• [The task]:
Copy whichever lines of the data hold the word "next".

• [Recorded data]:

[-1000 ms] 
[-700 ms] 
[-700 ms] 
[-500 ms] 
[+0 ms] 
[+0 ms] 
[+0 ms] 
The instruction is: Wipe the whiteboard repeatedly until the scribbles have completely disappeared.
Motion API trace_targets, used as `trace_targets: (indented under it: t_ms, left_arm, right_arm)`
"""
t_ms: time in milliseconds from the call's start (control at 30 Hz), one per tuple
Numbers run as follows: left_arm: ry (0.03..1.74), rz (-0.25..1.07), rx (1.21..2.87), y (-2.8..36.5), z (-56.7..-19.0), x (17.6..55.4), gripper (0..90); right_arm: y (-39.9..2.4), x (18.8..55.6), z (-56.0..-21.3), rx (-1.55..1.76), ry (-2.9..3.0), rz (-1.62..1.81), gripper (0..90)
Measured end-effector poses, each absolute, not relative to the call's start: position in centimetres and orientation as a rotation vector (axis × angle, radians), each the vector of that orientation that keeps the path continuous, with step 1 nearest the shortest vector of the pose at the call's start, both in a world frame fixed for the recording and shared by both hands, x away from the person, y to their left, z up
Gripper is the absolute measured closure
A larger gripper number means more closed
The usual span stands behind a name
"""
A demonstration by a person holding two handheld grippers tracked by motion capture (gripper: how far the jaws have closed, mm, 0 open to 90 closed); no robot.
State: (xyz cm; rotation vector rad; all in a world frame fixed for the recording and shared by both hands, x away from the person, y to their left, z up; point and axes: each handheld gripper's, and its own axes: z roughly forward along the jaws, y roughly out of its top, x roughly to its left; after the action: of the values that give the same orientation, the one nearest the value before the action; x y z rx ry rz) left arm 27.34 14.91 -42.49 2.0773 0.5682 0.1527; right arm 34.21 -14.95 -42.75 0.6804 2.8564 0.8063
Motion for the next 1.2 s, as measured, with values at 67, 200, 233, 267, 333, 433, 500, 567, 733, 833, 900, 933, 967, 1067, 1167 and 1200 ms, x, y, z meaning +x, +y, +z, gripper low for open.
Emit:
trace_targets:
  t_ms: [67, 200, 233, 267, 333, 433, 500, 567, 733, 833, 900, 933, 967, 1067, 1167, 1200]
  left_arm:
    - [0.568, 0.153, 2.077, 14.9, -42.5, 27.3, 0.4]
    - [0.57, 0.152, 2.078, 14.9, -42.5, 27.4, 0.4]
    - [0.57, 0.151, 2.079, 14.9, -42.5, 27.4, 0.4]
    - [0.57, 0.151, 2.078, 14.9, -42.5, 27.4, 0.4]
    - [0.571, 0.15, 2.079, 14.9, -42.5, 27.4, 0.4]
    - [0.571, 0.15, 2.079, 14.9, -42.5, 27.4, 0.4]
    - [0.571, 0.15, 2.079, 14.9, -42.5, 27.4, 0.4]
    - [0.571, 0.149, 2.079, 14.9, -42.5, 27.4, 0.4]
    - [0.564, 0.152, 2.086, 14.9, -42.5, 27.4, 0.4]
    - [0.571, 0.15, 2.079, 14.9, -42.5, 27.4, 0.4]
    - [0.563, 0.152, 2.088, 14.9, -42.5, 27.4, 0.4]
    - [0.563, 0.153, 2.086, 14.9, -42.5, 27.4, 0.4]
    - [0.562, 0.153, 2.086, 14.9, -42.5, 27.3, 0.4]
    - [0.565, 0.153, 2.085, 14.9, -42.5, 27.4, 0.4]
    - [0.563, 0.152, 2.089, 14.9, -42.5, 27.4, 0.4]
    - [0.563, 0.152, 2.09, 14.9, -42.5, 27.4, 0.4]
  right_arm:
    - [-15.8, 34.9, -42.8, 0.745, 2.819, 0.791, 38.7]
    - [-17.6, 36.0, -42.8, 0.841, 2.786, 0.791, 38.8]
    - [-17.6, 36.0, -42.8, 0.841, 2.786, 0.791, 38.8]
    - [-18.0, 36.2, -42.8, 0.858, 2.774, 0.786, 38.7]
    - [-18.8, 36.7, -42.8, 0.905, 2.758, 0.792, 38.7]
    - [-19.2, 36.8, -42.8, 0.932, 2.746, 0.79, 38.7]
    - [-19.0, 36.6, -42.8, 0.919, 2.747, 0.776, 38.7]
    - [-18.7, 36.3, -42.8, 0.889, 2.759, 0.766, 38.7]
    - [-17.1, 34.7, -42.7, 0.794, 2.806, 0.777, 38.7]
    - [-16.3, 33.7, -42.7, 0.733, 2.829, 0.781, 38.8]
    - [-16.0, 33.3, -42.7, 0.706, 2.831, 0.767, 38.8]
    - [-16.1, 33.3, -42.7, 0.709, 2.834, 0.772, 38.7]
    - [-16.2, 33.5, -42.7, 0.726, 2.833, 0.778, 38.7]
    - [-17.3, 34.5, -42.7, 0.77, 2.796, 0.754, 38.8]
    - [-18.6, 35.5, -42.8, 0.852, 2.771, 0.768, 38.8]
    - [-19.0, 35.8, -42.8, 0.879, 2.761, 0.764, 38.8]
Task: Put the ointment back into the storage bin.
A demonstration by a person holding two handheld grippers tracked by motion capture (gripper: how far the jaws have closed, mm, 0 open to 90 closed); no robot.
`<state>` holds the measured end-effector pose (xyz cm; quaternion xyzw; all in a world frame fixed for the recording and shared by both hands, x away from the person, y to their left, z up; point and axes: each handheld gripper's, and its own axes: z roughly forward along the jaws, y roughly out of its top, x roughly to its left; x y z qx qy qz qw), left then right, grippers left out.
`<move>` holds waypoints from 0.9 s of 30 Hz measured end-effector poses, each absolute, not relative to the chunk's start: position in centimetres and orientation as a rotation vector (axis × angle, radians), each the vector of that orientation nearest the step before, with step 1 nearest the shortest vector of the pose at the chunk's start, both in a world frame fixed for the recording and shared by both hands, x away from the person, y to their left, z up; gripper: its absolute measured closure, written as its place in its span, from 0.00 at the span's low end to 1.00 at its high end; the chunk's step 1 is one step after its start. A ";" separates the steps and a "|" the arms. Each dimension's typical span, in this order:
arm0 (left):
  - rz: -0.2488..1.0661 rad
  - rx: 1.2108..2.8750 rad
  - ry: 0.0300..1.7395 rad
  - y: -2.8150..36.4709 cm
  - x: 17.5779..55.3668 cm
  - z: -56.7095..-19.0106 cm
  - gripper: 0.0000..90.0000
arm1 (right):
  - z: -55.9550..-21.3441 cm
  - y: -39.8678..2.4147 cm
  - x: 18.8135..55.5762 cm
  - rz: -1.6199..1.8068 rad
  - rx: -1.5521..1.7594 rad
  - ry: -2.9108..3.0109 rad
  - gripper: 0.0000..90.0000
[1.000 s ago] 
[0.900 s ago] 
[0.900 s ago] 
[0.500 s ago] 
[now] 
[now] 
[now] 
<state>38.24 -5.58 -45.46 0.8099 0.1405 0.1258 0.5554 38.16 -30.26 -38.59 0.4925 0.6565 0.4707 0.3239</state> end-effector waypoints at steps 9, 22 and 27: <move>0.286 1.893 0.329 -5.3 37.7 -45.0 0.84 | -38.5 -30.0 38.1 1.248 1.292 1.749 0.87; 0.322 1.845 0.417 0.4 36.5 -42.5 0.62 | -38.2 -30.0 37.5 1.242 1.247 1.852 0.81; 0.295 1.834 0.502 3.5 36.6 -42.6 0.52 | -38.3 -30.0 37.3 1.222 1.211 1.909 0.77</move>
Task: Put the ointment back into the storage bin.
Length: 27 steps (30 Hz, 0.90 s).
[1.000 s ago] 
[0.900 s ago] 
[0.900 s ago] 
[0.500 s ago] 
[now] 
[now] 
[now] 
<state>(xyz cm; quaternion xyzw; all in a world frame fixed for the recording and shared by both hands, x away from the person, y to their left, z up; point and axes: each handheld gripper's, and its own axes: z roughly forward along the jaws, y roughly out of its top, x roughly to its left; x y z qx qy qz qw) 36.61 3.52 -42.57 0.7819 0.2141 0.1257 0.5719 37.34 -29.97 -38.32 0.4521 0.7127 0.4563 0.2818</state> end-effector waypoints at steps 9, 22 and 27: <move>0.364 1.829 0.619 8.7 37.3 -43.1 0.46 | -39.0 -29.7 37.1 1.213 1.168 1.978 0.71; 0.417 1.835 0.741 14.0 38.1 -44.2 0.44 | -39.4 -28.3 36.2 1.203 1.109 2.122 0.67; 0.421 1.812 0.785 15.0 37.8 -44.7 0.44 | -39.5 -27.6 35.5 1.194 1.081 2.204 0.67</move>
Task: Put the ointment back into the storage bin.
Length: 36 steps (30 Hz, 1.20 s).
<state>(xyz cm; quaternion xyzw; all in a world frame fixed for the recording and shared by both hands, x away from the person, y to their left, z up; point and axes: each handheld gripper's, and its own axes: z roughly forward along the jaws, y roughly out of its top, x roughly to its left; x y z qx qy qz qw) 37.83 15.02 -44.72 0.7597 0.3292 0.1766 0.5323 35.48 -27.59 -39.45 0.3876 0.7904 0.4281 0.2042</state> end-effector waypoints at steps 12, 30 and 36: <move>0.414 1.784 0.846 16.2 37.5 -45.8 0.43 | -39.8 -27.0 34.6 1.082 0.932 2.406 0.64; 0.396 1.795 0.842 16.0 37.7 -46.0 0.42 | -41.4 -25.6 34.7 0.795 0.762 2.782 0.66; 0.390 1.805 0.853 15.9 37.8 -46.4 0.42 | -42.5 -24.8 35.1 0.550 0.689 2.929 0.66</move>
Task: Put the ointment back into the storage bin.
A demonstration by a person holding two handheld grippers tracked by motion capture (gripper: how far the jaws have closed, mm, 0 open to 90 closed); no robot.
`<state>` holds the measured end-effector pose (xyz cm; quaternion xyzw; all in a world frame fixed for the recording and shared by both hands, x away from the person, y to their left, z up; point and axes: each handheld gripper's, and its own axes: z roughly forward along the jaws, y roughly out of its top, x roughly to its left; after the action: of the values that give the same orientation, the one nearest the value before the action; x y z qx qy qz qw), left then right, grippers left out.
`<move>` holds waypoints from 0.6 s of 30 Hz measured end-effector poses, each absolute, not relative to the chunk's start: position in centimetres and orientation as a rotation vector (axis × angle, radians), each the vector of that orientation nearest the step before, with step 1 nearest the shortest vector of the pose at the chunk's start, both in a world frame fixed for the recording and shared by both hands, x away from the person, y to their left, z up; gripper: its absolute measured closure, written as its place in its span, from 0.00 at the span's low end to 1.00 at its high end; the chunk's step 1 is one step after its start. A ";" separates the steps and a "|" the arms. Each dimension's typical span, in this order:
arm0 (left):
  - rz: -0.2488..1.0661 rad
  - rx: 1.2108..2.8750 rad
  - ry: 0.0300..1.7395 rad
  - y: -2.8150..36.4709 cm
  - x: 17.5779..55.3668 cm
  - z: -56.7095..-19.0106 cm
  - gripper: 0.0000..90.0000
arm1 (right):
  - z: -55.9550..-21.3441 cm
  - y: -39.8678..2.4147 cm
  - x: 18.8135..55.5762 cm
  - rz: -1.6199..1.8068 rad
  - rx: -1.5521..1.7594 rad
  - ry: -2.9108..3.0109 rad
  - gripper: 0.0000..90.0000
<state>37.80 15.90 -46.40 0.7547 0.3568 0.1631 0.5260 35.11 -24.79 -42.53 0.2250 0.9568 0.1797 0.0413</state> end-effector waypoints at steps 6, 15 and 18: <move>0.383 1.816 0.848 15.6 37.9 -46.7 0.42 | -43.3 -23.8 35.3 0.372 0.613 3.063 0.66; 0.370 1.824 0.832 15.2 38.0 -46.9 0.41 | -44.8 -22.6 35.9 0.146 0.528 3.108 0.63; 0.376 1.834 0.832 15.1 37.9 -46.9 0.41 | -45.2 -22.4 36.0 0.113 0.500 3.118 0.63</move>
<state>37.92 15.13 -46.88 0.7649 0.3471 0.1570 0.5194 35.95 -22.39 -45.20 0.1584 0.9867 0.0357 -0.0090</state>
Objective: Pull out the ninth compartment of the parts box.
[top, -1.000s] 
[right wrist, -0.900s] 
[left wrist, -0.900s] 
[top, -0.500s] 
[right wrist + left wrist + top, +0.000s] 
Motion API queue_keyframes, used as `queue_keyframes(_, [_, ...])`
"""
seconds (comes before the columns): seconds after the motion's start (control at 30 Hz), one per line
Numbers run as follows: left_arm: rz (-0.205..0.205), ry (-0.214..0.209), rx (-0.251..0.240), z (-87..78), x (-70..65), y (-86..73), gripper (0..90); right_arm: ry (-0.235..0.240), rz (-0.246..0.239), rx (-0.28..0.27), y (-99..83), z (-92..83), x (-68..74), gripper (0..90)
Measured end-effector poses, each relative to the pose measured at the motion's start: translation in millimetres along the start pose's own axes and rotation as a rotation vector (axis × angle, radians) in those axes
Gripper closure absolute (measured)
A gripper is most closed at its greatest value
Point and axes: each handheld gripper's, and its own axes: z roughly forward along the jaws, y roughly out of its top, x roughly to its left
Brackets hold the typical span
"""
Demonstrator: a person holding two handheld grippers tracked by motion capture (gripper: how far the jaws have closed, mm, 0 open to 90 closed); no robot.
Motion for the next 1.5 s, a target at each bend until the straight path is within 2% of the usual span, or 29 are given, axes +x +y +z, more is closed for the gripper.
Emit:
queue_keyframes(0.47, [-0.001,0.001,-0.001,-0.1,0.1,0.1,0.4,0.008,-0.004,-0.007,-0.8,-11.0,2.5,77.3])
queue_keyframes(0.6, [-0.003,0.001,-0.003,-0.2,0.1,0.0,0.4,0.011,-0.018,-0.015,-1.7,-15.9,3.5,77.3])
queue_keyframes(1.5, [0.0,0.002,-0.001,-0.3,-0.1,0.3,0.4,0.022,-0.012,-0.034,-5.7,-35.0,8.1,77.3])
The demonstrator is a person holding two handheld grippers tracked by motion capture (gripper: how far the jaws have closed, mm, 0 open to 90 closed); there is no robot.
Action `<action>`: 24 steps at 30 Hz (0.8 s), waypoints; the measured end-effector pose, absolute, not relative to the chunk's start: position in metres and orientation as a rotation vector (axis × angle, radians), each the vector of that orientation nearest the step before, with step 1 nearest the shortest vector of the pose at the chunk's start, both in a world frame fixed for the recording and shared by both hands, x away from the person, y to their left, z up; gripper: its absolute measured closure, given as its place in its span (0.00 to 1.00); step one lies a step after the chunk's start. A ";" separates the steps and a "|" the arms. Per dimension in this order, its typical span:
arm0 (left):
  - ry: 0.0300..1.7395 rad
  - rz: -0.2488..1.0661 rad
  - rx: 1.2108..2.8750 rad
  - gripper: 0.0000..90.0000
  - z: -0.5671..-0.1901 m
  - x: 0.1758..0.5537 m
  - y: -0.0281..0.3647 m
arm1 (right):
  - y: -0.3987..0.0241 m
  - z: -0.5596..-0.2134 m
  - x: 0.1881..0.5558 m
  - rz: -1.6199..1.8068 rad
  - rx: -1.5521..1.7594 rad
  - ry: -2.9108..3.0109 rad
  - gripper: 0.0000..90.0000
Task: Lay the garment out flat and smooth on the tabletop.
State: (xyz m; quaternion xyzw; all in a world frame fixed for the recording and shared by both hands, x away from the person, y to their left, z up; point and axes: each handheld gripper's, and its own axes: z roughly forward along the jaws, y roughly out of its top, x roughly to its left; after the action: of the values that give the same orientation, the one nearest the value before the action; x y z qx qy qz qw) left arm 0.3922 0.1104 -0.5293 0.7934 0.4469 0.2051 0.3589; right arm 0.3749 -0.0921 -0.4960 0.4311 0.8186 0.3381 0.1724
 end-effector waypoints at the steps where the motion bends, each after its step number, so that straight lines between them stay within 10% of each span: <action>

• [Answer space]:
Motion for the next 1.2 s, as measured, with values at 67, 200, 233, 267, 333, 433, 500, 567, 733, 833, 900, 933, 967, 1067, 1167 and 1200 ms, x, y, z meaning +x, +y, +z, gripper low for open.
Motion for the next 1.5 s, a target at each bend until the straight path is within 2% of the usual span, or 29 are given, axes +x +y +z, more is closed for the gripper.

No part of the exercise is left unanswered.